### Action item
Would you please return the lines of the entries below starting at the line that has "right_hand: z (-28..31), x" and ending at the line that has "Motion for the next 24", both included, exactly as they are?

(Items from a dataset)
====================

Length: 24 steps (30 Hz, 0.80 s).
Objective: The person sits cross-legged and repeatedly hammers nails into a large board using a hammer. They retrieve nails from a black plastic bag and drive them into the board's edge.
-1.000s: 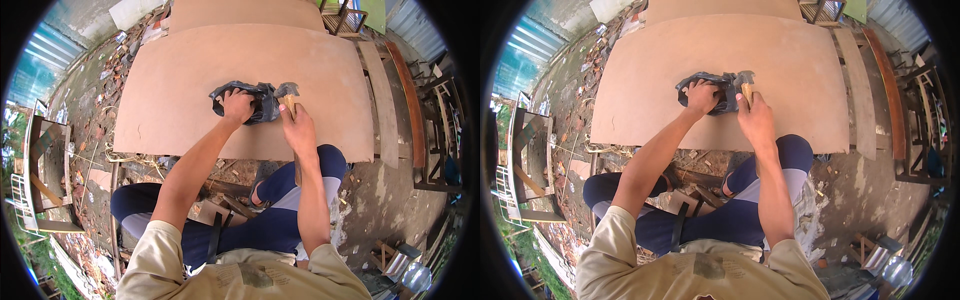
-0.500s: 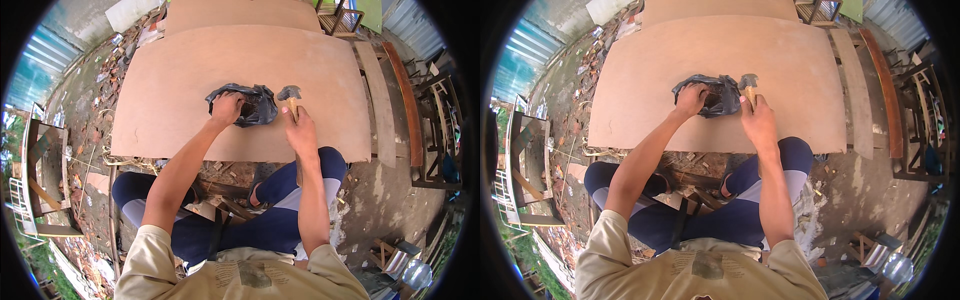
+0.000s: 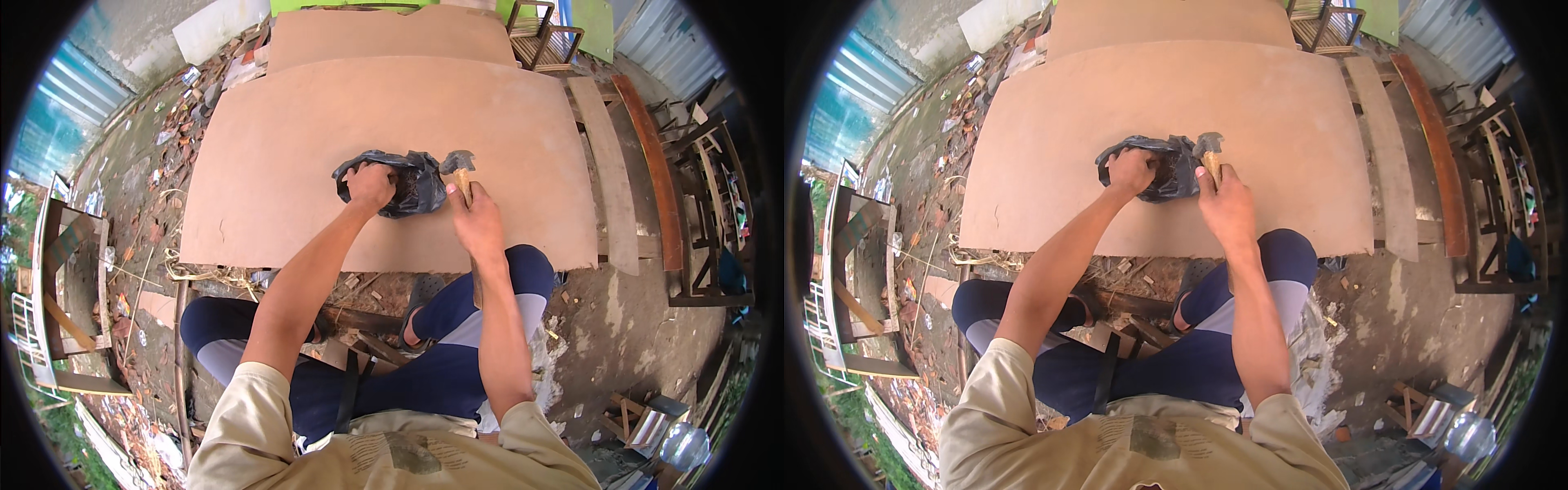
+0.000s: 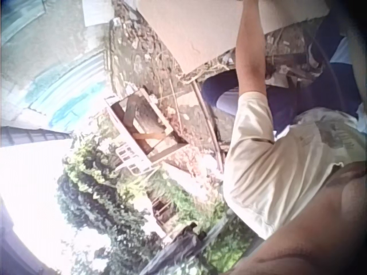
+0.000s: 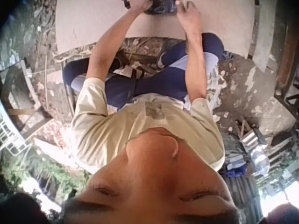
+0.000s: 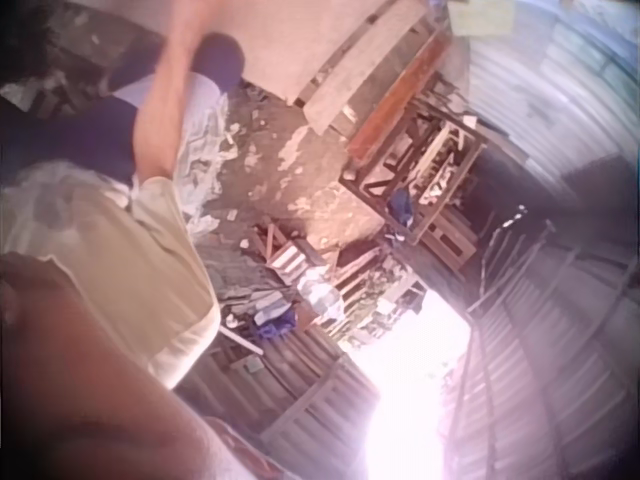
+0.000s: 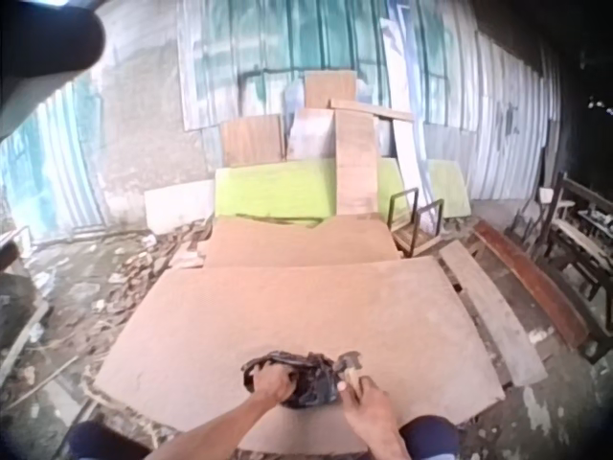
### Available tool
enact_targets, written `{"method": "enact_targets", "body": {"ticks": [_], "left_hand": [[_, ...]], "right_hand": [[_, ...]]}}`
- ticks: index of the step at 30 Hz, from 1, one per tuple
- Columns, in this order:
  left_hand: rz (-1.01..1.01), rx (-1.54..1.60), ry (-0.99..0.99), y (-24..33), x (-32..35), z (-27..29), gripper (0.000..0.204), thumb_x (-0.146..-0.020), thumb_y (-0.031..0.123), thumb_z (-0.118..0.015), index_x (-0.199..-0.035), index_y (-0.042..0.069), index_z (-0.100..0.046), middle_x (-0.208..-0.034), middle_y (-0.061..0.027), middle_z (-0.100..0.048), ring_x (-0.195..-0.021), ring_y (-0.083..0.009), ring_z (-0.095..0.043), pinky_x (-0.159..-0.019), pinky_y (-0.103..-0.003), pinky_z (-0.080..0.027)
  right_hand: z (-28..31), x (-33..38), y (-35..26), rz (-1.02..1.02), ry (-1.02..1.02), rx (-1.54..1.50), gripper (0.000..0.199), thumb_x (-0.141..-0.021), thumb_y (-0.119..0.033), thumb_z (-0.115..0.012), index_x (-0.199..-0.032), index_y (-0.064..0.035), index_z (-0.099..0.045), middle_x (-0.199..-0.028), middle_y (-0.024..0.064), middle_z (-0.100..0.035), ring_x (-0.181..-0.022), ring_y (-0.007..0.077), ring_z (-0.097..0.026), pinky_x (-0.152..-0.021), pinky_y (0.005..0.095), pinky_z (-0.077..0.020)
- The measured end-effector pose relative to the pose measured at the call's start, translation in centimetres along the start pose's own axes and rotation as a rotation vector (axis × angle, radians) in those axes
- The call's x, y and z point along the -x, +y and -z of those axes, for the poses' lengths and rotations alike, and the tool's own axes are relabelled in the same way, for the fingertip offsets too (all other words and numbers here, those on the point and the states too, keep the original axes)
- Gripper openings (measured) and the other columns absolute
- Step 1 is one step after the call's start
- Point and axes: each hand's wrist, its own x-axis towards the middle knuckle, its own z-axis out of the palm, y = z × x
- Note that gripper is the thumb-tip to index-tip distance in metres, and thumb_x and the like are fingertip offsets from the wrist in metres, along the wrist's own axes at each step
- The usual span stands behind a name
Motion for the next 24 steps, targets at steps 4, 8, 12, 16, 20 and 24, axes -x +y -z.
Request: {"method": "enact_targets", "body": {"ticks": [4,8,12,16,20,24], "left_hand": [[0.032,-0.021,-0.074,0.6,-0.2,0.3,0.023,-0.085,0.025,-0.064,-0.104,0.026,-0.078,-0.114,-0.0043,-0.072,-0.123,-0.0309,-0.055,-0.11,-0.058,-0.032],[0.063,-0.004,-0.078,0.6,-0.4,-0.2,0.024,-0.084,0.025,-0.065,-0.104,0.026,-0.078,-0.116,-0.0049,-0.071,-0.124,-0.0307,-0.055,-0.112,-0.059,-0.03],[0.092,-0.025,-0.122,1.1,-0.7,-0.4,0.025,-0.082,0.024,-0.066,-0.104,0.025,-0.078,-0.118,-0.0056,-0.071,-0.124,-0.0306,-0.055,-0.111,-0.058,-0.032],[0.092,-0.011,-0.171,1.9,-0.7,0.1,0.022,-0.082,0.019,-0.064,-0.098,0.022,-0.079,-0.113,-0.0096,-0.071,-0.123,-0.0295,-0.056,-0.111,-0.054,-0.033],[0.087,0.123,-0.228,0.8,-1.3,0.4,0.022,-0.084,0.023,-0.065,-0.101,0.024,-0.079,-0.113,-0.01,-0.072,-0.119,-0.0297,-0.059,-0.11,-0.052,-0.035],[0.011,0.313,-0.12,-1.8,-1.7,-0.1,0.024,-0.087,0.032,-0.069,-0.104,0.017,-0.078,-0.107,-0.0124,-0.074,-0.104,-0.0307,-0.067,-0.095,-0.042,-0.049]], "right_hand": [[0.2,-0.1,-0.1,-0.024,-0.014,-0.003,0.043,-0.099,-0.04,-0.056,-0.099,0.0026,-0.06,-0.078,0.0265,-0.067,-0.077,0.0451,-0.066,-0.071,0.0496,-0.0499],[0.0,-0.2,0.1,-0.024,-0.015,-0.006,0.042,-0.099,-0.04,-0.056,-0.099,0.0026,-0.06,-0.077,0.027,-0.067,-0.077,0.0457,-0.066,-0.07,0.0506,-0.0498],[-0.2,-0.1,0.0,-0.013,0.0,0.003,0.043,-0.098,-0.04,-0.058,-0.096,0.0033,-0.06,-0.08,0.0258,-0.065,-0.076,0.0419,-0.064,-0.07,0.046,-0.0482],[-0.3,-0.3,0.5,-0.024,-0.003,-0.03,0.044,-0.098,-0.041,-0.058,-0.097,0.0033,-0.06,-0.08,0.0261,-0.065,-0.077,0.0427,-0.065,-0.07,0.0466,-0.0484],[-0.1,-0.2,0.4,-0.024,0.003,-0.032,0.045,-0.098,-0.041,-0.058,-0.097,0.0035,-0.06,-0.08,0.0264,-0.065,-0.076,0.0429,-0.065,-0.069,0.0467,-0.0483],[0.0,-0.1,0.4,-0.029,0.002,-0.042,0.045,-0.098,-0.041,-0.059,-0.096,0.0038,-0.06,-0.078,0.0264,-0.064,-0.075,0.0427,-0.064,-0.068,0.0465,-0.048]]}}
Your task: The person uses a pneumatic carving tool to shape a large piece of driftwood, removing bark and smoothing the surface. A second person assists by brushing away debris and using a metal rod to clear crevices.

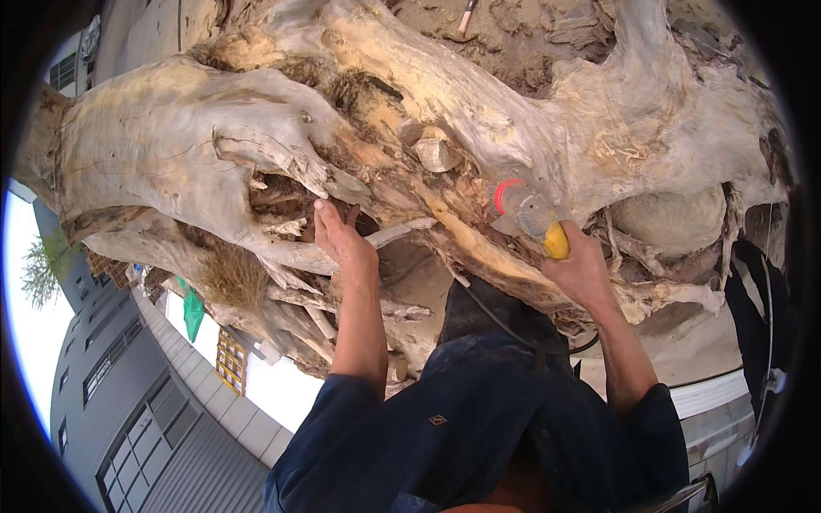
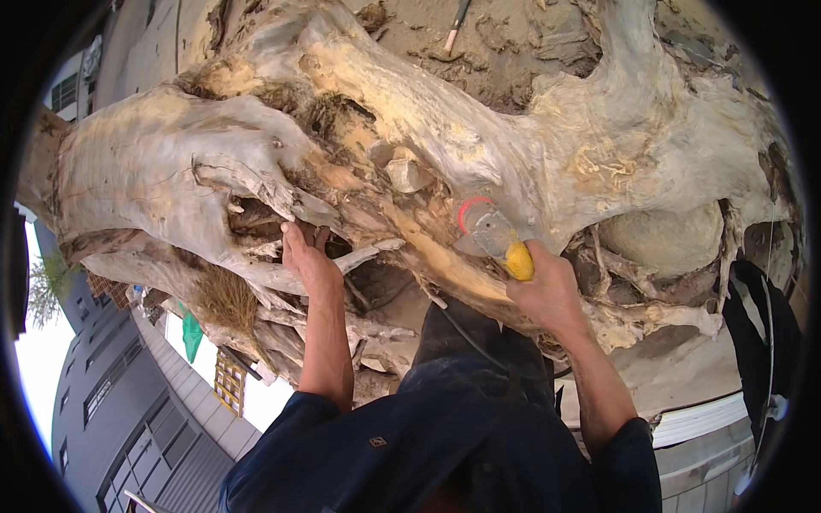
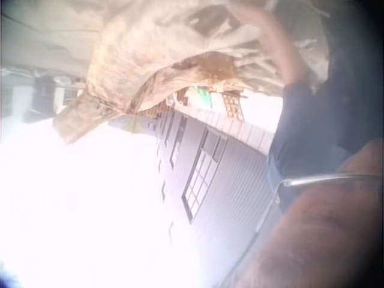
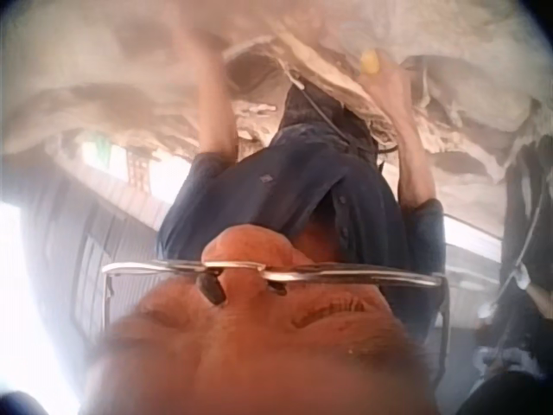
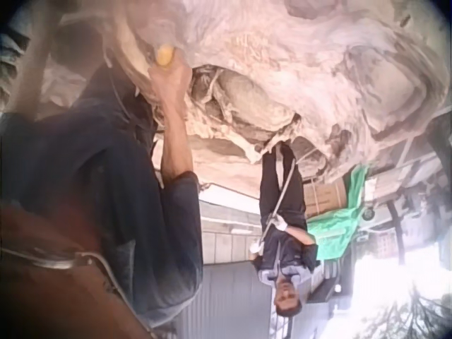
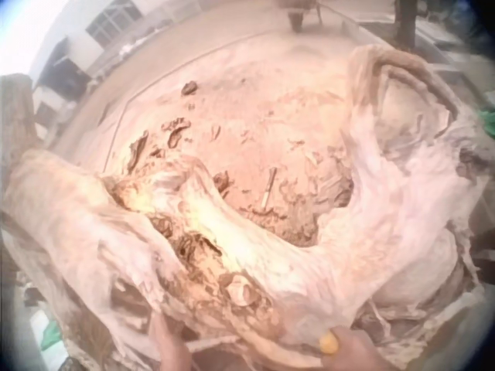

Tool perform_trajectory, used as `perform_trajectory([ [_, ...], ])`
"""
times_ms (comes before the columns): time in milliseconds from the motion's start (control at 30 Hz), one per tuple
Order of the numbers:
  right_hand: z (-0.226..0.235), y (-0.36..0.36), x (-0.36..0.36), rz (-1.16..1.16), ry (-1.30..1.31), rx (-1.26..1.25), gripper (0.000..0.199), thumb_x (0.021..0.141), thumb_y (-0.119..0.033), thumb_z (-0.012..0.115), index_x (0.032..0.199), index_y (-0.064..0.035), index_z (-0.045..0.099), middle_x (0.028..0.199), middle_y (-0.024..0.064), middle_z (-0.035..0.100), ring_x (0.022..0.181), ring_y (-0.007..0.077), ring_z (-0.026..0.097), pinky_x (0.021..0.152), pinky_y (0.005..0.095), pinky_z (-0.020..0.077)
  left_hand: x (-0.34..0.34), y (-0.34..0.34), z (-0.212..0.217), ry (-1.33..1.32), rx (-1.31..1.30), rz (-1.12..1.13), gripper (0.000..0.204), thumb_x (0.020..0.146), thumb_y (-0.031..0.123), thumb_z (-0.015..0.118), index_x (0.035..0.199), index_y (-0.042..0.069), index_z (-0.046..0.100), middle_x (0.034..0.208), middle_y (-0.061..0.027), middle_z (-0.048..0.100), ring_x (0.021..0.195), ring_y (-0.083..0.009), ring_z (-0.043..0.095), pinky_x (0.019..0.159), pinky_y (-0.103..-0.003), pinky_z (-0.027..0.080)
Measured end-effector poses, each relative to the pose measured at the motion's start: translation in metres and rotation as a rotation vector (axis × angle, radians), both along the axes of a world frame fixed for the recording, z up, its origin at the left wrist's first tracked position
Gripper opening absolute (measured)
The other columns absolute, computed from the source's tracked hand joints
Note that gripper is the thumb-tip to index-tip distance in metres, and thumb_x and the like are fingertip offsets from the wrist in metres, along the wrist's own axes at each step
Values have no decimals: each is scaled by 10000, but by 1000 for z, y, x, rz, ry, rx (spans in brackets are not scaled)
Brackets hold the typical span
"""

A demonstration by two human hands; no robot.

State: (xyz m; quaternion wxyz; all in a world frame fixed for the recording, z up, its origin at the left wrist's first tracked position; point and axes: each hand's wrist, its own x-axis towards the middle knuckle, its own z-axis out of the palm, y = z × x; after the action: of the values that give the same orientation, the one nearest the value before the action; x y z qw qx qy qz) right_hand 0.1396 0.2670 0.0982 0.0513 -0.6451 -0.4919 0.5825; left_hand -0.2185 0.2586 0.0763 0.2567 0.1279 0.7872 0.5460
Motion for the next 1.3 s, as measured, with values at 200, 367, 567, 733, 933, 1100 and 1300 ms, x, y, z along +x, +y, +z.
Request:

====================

### Solution for this problem
  right_hand: z (-28..31), x (-33..38), y (-35..26), rz (-1.02..1.02), ry (-1.02..1.02), rx (-1.54..1.50), gripper (0.000..0.199), thumb_x (-0.141..-0.021), thumb_y (-0.119..0.033), thumb_z (-0.115..0.012), index_x (-0.199..-0.032), index_y (-0.064..0.035), index_z (-0.099..0.045), middle_x (-0.199..-0.028), middle_y (-0.024..0.064), middle_z (-0.100..0.035), ring_x (-0.181..-0.022), ring_y (-0.007..0.077), ring_z (-0.097..0.026), pinky_x (-0.152..-0.021), pinky_y (0.005..0.095), pinky_z (-0.077..0.020)
- The measured end-effector pose relative to the pose measured at the call's start, translation in centimetres along the start pose's own axes and rotation as a rotation vector (axis × angle, radians) in those axes
- The call's x, y and z point along the -x, +y and -z of those axes, for the poses' lengths and rotations alike, and the tool's own axes are relabelled in the same way, for the fingertip offsets too (all other words and numbers here, those on the point and the states too, keep the original axes)
- Gripper openings (measured) and the other columns absolute
- Step 1 is one step after the call's start
- Point and axes: each hand's wrist, its own x-axis towards the middle knuckle, its own z-axis out of the palm, y = z × x
- Note that gripper is the thumb-tip to index-tip distance in metres, and thumb_x and the like are fingertip offsets from the wrist in metres, along the wrist's own axes at each step
- The usual span stands behind a name
Motion for the next 24 steps, targets at steps 4, 8, 12, 16, 20 and 24, axes -x +y -z.

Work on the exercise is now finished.